O Tribunal de Justiça do Amazonas (TJAM) condenou, no último dia 29 de janeiro, a empresa Gol Linhas Aéreas Inteligentes a pagar R$ 250 mil ao marido da babá Maria José de Oliveira Lages. Ela foi uma das 155 pessoas mortas na queda do boeing da Gol, que fazia o voo 1907, em setembro de 2006.

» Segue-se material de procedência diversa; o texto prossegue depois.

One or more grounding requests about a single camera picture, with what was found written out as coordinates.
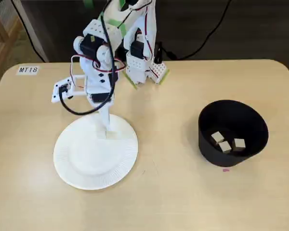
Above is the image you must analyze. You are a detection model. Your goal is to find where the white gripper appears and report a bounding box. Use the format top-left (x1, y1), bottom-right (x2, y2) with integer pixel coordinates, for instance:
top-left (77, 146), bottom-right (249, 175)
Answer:
top-left (80, 59), bottom-right (119, 132)

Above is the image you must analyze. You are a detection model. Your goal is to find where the white paper plate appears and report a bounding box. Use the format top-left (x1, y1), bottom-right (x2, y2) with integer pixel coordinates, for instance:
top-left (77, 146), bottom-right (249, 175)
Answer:
top-left (53, 113), bottom-right (139, 191)

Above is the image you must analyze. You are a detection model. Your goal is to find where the black pot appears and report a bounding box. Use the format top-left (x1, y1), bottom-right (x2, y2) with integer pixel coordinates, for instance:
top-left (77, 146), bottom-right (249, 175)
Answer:
top-left (197, 100), bottom-right (270, 168)

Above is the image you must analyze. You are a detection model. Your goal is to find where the white studded base block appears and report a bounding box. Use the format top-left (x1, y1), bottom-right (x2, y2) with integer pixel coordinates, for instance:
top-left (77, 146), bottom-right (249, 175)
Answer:
top-left (149, 61), bottom-right (169, 84)

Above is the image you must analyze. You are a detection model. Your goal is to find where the black power plug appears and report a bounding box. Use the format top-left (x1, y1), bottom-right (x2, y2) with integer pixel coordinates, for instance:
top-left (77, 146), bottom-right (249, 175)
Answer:
top-left (155, 41), bottom-right (164, 64)

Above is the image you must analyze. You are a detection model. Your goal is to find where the white MT18 label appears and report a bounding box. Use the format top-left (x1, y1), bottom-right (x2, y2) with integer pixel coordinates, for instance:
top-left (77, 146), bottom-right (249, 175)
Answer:
top-left (16, 65), bottom-right (39, 76)

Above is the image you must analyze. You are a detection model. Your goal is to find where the grey metal leg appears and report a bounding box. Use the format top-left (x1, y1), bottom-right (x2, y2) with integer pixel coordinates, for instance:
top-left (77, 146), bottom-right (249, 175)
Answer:
top-left (21, 0), bottom-right (50, 63)

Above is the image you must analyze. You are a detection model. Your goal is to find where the wooden shelf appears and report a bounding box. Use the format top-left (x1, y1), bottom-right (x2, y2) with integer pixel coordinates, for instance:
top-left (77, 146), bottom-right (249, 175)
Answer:
top-left (0, 14), bottom-right (22, 99)

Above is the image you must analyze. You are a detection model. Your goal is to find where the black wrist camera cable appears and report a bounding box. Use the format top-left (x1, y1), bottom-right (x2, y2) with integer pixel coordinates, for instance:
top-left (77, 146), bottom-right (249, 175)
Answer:
top-left (59, 0), bottom-right (120, 116)

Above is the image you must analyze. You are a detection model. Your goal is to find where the green base plate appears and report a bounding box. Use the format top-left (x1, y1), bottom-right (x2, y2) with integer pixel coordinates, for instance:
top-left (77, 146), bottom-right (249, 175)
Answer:
top-left (122, 68), bottom-right (171, 90)

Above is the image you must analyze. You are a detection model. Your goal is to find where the red wrist servo wire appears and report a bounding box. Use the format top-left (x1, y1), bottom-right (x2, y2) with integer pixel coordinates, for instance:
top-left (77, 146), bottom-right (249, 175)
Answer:
top-left (70, 54), bottom-right (126, 74)

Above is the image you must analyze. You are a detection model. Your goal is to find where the black background cable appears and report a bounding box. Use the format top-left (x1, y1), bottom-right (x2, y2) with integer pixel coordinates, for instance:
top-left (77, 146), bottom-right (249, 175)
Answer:
top-left (162, 0), bottom-right (233, 61)

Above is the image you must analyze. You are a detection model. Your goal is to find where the red shoulder servo wire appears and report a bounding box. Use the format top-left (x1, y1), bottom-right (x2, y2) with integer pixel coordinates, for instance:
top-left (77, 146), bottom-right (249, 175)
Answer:
top-left (144, 4), bottom-right (159, 61)

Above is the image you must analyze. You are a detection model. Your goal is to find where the thin black cable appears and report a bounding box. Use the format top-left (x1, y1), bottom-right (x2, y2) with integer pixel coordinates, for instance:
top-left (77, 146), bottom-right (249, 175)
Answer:
top-left (11, 0), bottom-right (46, 61)

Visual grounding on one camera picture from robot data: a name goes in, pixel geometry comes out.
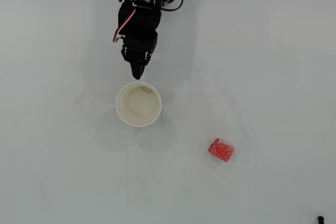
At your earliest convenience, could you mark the white paper cup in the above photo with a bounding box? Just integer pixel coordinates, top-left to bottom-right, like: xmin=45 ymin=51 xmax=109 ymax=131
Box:
xmin=115 ymin=81 xmax=162 ymax=127

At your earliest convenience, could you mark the red white black gripper cable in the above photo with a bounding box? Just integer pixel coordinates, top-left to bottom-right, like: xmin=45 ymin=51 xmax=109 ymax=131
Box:
xmin=112 ymin=8 xmax=137 ymax=44

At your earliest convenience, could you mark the red cube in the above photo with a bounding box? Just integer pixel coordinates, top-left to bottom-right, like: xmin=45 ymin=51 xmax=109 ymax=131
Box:
xmin=208 ymin=137 xmax=235 ymax=163

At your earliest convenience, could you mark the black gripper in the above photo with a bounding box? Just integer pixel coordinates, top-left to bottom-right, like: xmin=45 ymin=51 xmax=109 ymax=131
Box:
xmin=117 ymin=0 xmax=162 ymax=81

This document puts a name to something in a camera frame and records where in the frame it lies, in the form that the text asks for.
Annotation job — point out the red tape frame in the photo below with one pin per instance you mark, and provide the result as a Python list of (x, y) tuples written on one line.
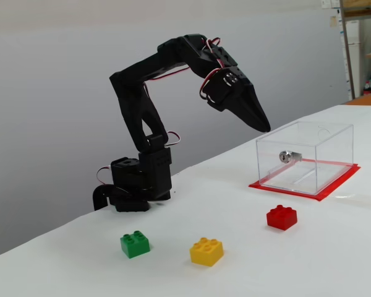
[(281, 190)]

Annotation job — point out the red capped soda bottle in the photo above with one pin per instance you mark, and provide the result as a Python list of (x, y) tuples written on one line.
[(366, 89)]

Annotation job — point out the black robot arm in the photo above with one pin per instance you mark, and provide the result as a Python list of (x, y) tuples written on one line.
[(133, 92)]

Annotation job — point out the metal shelf rack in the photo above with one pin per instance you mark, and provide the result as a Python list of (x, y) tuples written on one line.
[(346, 46)]

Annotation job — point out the yellow lego brick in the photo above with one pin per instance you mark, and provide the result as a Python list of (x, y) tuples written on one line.
[(205, 253)]

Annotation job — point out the paper note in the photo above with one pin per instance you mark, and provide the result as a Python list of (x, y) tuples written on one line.
[(333, 21)]

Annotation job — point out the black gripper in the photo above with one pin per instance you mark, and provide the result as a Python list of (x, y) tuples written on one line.
[(242, 87)]

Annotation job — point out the red lego brick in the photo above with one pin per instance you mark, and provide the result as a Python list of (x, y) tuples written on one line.
[(281, 219)]

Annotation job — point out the orange table top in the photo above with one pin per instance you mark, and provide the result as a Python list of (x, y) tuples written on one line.
[(368, 99)]

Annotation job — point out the transparent plastic box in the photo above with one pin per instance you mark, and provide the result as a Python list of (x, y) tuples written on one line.
[(327, 145)]

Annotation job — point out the white cabinet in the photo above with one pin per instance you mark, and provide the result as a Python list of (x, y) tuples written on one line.
[(354, 34)]

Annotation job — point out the green lego brick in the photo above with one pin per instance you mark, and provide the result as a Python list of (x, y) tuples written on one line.
[(134, 247)]

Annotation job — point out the black table clamp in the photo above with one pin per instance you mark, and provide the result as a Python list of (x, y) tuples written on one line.
[(99, 198)]

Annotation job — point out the silver cam lock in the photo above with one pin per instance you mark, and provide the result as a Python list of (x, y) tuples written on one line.
[(284, 157)]

O processo 001.07.327175-7 foi julgado pela juíza Joana dos Santos Meirelles, da 1ª Vara Cível e de Acidentes de Trabalho. O valor da Indenização por Danos Materiais e Morais foi inferior ao requerido pelo marido da vítima, que era de R$ 1.922.400,00. Ele não quis comentar a decisão e pediu para não ter o nome divulgado.
O advogado Nilson Caronin, responsável pelo pedido de indenização, avaliou como rápida a decisão da Justiça, mas lamentou o valor estabelecido na sentença. “Demos entrada em 23 de abril de 2007. Geralmente esse tipo de processo ultrapassa cinco anos. Infelizmente, a indenização nesse tipo de causa aqui no Brasil ainda está muito longe dos valores estabelecidos nos Estados Unidos, por exemplo.”
A decisão ainda não foi publicada no Diário Oficial da Justiça. Após a publicação, a Gol tem até 15 dias para recorrer. “Se não houver nenhum recurso após esse período, a empresa tem que depositar o valor”, comentou o advogado.